Step 9: Enroll — Don’t Just “Think About It”
If you’ve found a better plan, enroll before December 7. Enroll at medicare.gov, the plan’s website, by calling 1-800-MEDICARE, or through a licensed broker. If you decided to stay in your current plan after reviewing everything — that’s a valid choice, as long as you made it consciously with full information.

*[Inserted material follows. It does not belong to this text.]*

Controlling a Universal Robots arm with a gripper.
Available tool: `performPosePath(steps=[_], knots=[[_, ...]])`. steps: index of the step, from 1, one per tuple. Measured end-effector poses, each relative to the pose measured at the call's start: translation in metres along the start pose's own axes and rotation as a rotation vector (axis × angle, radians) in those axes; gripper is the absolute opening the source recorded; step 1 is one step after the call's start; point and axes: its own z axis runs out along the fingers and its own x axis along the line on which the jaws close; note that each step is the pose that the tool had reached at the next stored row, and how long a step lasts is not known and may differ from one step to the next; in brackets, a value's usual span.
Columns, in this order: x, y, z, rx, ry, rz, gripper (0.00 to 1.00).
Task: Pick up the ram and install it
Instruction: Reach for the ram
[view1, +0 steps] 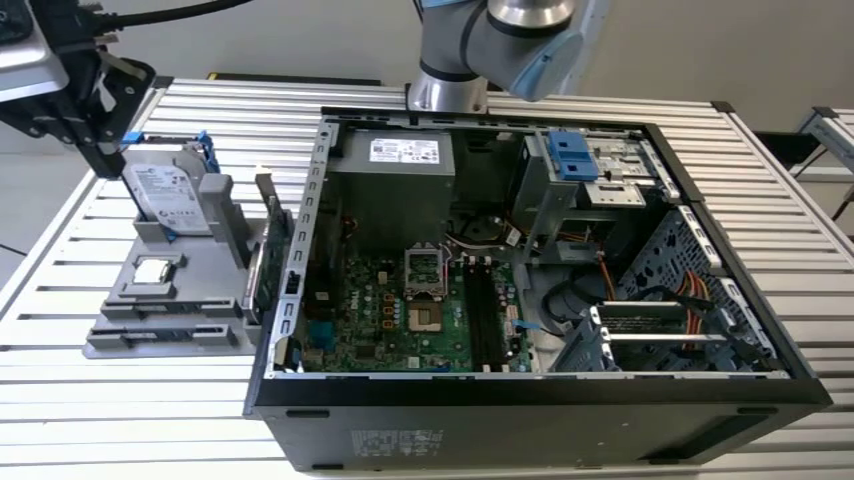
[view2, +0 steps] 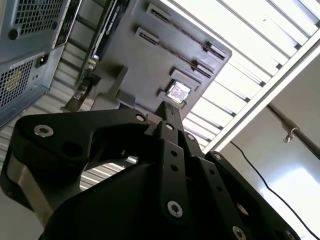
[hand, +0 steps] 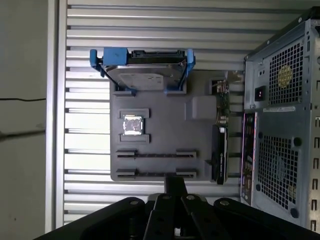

Step 10: Set Calendar Reminders for Next Year’s AEP
Right now, set recurring reminders: September 15 — “Read Annual Notice of Change when it arrives”; October 15 — “AEP opens today, start comparing plans”; November 30 — “One week left in AEP, enroll if you haven’t”; December 7 — “AEP closes today.” Future-you will thank present-you.
AEP Timeline Summary
1. Read ANOC (15 min) → 2. Verify doctors in-network (20-30 min) → 3. Run medications through Plan Finder (15-20 min) → 4. Check star rating (5 min) → 5. Calculate total annual cost (10 min) → 6. Review supplemental benefits (10 min) → 7. Consider health trajectory (10 min) → 8. Talk to Medicare broker (20-30 min) → 9. Enroll (10 min) → 10. Set calendar reminders (2 min).
Total: About 2 hours. Most Medicare beneficiaries pay thousands more per year because they didn’t spend 2 hours during AEP. Don’t be that person.